- [Information supplied]

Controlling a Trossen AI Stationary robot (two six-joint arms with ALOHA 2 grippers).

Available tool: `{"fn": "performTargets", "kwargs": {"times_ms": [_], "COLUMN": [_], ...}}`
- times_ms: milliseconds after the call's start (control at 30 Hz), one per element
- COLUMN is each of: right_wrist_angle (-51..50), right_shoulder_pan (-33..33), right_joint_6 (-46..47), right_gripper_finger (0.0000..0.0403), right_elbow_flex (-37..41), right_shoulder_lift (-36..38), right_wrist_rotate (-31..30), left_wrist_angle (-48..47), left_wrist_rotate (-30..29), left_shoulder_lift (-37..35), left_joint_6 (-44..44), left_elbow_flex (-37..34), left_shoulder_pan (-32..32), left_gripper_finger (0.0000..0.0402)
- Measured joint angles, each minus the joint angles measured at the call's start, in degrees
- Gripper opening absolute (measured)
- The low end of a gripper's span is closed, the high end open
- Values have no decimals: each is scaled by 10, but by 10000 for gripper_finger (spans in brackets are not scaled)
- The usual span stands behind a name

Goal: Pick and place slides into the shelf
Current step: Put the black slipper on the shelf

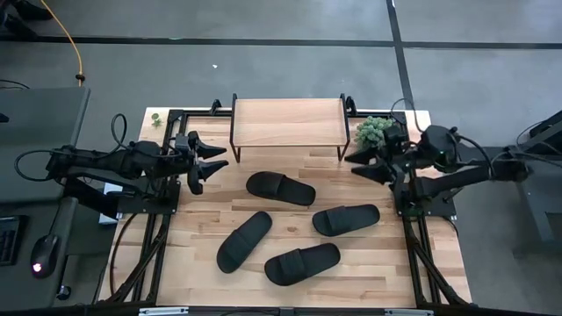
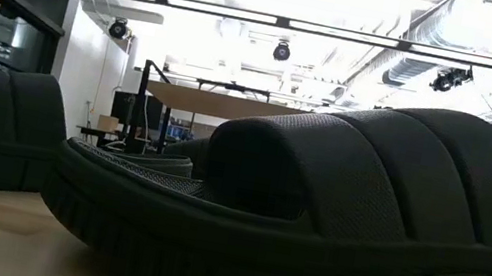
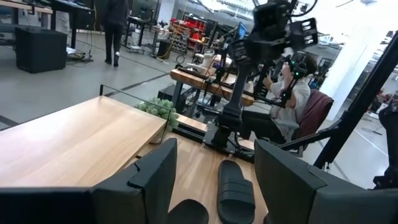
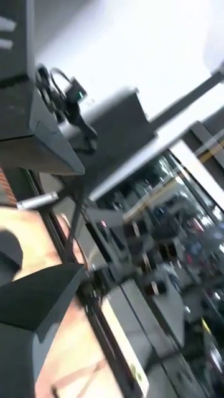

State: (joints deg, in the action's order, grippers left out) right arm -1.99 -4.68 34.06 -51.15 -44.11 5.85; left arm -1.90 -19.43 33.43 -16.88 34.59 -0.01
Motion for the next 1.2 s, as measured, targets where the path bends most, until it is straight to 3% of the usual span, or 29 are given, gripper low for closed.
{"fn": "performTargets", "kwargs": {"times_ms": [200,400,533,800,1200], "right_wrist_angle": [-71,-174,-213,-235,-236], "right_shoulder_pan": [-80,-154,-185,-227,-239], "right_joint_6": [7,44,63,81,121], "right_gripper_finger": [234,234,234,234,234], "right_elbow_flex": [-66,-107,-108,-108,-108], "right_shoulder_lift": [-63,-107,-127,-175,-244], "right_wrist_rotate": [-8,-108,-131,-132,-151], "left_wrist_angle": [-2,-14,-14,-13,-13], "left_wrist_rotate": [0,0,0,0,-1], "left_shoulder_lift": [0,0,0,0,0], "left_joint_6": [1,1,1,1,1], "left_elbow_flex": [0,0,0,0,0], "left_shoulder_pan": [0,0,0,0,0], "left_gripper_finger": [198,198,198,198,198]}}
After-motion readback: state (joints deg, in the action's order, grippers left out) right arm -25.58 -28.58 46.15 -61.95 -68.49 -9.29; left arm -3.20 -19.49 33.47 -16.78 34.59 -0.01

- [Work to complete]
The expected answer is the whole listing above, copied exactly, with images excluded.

- [Solved exercise]
Controlling a Trossen AI Stationary robot (two six-joint arms with ALOHA 2 grippers).

Available tool: `{"fn": "performTargets", "kwargs": {"times_ms": [_], "COLUMN": [_], ...}}`
- times_ms: milliseconds after the call's start (control at 30 Hz), one per element
- COLUMN is each of: right_wrist_angle (-51..50), right_shoulder_pan (-33..33), right_joint_6 (-46..47), right_gripper_finger (0.0000..0.0403), right_elbow_flex (-37..41), right_shoulder_lift (-36..38), right_wrist_rotate (-31..30), left_wrist_angle (-48..47), left_wrist_rotate (-30..29), left_shoulder_lift (-37..35), left_joint_6 (-44..44), left_elbow_flex (-37..34), left_shoulder_pan (-32..32), left_gripper_finger (0.0000..0.0402)
- Measured joint angles, each minus the joint angles measured at the call's start, in degrees
- Gripper opening absolute (measured)
- The low end of a gripper's span is closed, the high end open
- Values have no decimals: each is scaled by 10, but by 10000 for gripper_finger (spans in brackets are not scaled)
- The usual span stands behind a name

Goal: Pick and place slides into the shelf
Current step: Put the black slipper on the shelf


State: (joints deg, in the action's order, grippers left out) right arm -1.99 -4.68 34.06 -51.15 -44.11 5.85; left arm -1.90 -19.43 33.43 -16.88 34.59 -0.01
Motion for the next 1.2 s, as measured, targets where the path bends most, until it is straight to 3% of the usual span, or 29 are given, gripper low for closed.
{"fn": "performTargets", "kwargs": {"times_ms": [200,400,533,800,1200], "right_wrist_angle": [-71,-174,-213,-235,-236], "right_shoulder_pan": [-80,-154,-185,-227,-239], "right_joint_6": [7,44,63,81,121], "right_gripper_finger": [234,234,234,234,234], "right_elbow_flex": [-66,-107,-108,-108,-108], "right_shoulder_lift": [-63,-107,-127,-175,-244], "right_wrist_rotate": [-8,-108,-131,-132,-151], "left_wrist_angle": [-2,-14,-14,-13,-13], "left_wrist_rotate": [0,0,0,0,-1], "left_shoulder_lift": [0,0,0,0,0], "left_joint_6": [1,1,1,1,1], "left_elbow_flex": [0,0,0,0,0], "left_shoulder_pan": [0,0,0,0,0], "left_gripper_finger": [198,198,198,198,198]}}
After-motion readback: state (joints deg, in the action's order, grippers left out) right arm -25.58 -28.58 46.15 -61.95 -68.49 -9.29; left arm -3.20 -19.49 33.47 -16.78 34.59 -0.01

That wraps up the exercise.